How come I have muscular dystrophy when everyone in my family has been fine for generations?

Myotonic dystrophy is a hereditary muscle degenerative disease characterized by limb muscular atrophy and muscle weakness, which primarily affects locomotion. Most affect walking and upper limb activity. Many patients or family members do not understand, why several generations of family members are fine, how come I got myotonic dystrophy that? In fact, this is a very professional problem, not only involves the genetic disease inheritance mode, but also involves the genetic probability of the problem, I strive to explain clearly in brief language. 1, myotonic dystrophy is a genetic disease, according to the type of different will have different ways of inheritance, most of the X-linked recessive inheritance, autosomal dominant inheritance, autosomal recessive inheritance of these three ways. Pseudohypertrophic dystrophy is X-linked recessive and is a “male-to-female” type of disease, with males developing the disease and females carrying the gene.

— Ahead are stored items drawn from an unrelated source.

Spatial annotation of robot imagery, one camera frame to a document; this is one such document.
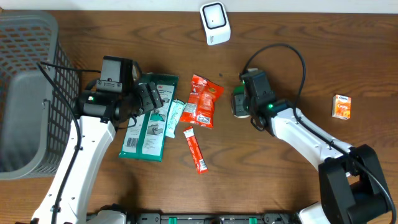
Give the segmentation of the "light green wipes pack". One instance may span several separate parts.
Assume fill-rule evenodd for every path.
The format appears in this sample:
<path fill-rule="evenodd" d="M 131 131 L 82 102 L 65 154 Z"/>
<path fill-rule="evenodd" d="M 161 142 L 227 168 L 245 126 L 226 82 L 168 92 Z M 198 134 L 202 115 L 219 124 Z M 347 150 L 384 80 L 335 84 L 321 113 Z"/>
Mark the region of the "light green wipes pack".
<path fill-rule="evenodd" d="M 170 105 L 170 111 L 167 118 L 165 135 L 169 138 L 175 137 L 175 129 L 180 121 L 182 113 L 186 107 L 186 103 L 181 100 L 173 100 Z"/>

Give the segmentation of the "red stick sachet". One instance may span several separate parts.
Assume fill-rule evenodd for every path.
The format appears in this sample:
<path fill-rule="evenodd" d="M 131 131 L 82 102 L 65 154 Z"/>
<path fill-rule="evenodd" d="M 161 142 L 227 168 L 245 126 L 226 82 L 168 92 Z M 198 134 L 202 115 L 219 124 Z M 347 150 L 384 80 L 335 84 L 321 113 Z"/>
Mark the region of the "red stick sachet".
<path fill-rule="evenodd" d="M 204 174 L 205 172 L 208 172 L 208 168 L 201 153 L 201 149 L 196 139 L 193 126 L 189 126 L 188 128 L 186 128 L 183 133 L 187 140 L 197 173 Z"/>

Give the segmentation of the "white barcode scanner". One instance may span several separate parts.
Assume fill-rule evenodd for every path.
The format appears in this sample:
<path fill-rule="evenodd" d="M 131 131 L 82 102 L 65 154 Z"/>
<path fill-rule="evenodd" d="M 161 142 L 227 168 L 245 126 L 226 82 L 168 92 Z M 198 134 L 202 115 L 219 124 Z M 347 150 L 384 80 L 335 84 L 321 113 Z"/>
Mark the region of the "white barcode scanner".
<path fill-rule="evenodd" d="M 208 45 L 217 45 L 229 41 L 231 26 L 222 2 L 215 1 L 202 5 L 200 16 Z"/>

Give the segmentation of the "green lid jar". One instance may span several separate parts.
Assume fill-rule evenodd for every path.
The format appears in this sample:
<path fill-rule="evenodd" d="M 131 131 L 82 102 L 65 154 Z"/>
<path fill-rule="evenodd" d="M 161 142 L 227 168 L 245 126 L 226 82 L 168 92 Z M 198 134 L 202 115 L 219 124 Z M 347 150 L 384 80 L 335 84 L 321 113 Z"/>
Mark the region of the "green lid jar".
<path fill-rule="evenodd" d="M 245 93 L 245 89 L 244 89 L 243 85 L 236 87 L 233 90 L 232 94 L 231 94 L 231 111 L 232 111 L 232 114 L 233 114 L 233 95 L 236 95 L 236 94 L 239 94 L 239 93 Z"/>

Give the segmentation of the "grey plastic mesh basket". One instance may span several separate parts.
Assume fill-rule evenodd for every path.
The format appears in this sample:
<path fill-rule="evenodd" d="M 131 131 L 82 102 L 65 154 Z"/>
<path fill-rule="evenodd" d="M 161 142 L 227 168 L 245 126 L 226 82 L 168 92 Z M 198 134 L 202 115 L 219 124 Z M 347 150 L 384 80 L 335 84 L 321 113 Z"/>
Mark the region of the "grey plastic mesh basket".
<path fill-rule="evenodd" d="M 72 115 L 38 69 L 72 102 L 77 72 L 58 40 L 58 23 L 42 11 L 1 13 L 1 180 L 54 175 L 67 146 Z"/>

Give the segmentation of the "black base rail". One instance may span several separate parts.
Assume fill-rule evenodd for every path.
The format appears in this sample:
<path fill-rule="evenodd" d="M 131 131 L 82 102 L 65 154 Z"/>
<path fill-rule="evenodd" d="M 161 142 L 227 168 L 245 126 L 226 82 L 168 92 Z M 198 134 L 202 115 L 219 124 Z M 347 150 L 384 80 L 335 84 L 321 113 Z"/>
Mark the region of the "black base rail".
<path fill-rule="evenodd" d="M 298 215 L 291 213 L 265 213 L 249 215 L 181 215 L 142 213 L 139 215 L 127 215 L 124 220 L 111 218 L 104 221 L 104 211 L 97 215 L 91 215 L 88 223 L 128 223 L 128 224 L 299 224 Z"/>

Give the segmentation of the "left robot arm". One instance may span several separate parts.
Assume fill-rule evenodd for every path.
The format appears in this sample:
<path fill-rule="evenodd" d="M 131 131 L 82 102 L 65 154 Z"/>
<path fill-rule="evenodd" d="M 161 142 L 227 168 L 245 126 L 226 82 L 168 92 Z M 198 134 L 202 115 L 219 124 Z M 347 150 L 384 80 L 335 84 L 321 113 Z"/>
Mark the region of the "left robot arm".
<path fill-rule="evenodd" d="M 109 145 L 120 124 L 161 108 L 154 82 L 140 81 L 142 71 L 131 59 L 105 56 L 100 78 L 73 103 L 71 131 L 53 182 L 31 223 L 132 223 L 118 205 L 87 214 L 91 192 Z"/>

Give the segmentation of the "red snack bag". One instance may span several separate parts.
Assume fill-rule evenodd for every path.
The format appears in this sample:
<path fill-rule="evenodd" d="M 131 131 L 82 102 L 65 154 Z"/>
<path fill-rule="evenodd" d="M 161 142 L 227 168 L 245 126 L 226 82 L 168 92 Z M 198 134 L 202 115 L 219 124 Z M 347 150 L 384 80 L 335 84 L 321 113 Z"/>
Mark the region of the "red snack bag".
<path fill-rule="evenodd" d="M 180 121 L 213 129 L 215 102 L 223 94 L 224 88 L 206 78 L 193 75 L 191 91 Z"/>

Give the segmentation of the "small orange box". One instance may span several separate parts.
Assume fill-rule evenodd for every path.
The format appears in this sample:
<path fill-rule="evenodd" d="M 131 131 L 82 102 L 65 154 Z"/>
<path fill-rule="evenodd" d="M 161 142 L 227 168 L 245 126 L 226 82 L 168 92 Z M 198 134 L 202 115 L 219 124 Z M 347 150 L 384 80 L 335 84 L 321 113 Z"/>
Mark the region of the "small orange box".
<path fill-rule="evenodd" d="M 332 117 L 339 119 L 350 119 L 351 117 L 351 98 L 343 95 L 335 95 L 332 104 Z"/>

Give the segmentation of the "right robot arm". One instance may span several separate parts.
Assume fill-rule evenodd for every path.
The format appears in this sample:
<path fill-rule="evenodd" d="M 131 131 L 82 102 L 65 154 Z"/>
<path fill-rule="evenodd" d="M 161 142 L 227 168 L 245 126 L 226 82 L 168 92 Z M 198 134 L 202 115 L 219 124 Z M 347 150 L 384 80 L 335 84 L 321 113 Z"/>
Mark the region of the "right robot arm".
<path fill-rule="evenodd" d="M 250 117 L 258 131 L 285 141 L 319 176 L 320 201 L 297 212 L 298 223 L 367 223 L 385 213 L 396 221 L 394 202 L 373 148 L 354 147 L 307 119 L 288 100 L 278 100 L 263 70 L 239 75 L 233 91 L 236 117 Z"/>

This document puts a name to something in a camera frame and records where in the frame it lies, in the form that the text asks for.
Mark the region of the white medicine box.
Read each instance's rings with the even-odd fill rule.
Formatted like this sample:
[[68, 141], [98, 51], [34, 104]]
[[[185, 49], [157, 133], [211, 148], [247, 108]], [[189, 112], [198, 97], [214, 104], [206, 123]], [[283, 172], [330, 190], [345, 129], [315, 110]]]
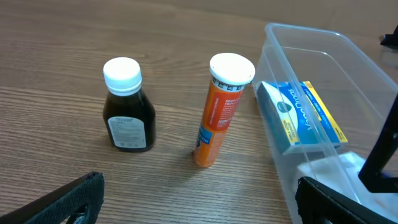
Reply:
[[397, 194], [369, 192], [358, 177], [364, 162], [362, 157], [350, 151], [335, 158], [301, 163], [297, 166], [296, 178], [311, 177], [362, 206], [396, 222]]

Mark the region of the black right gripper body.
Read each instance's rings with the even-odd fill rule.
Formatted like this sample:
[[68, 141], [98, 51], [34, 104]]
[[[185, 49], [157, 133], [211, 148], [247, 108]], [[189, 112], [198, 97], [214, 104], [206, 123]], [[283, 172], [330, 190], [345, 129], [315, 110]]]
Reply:
[[394, 29], [392, 34], [384, 34], [379, 37], [380, 44], [384, 47], [388, 47], [390, 49], [398, 48], [398, 26]]

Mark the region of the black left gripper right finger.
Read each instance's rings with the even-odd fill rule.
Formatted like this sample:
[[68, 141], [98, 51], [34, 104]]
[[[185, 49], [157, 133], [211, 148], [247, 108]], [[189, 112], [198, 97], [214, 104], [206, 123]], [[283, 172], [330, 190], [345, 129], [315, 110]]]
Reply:
[[303, 224], [396, 224], [311, 177], [301, 177], [295, 194]]

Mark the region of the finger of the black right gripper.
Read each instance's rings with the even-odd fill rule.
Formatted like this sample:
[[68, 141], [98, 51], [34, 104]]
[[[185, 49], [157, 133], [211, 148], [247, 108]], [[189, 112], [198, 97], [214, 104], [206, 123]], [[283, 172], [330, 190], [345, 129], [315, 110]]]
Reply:
[[360, 181], [372, 193], [397, 193], [397, 177], [382, 173], [397, 150], [397, 97], [371, 153], [358, 174]]

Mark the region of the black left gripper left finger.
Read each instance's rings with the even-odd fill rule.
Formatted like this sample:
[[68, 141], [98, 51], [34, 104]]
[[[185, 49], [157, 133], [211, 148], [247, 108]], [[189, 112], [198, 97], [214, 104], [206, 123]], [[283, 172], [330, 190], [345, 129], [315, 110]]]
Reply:
[[1, 224], [95, 224], [104, 202], [104, 177], [89, 172], [1, 217]]

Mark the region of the dark syrup bottle white cap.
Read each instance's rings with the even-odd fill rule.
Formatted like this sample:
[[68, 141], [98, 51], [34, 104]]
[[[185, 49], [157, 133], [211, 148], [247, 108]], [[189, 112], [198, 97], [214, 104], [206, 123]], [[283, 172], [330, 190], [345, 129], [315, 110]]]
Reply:
[[132, 58], [112, 58], [103, 75], [108, 88], [103, 119], [113, 146], [125, 152], [149, 151], [156, 137], [155, 109], [141, 88], [140, 65]]

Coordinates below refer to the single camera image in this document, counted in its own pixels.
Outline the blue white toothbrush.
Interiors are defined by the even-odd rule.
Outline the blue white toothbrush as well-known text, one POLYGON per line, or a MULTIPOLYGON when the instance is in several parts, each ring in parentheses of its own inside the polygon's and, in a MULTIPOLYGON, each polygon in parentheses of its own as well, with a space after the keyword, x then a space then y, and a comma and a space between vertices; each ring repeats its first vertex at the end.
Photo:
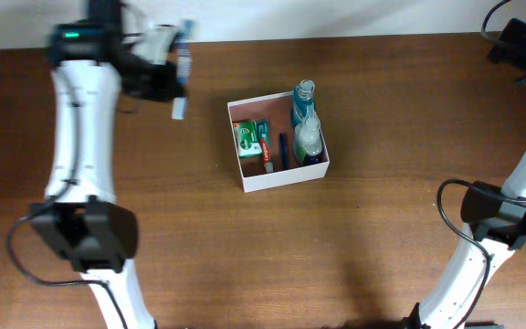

If a woman carries the gene, there is a 50% chance that the gene will be passed on to the next generation of boys, and a 50% chance that the gene will be carried by the next generation of women. This would explain the phenomenon that many families have both sick and normal males in the next generation. However, the patient may also have a new mutation in the gene and not carry the disease-causing gene in the family. 2, autosomal inheritance patients have no genetic history in the family, parents are not sick, the offspring of the disease for two reasons: first, the offspring of the disease-causing gene mutation is the patient’s personal gene mutation, not from the family inheritance; second, there is a disease-causing gene in the family, but it is a recessive inheritance, has not been revealed until the patient’s parents have carried the disease-causing gene, the patient was received by the disease-causing genes of the two parents, resulting in a pure combination of The incidence of the disease is 25%. Therefore, myotonic dystrophy is a genetic disease, not necessarily a family history, because there is a certain chance that genetic diseases will be passed on to the next generation. The lack of gene expression in the family that carries the causative gene and the new mutation of the gene are the main reasons why some patients with myotonic dystrophy do not have a family history.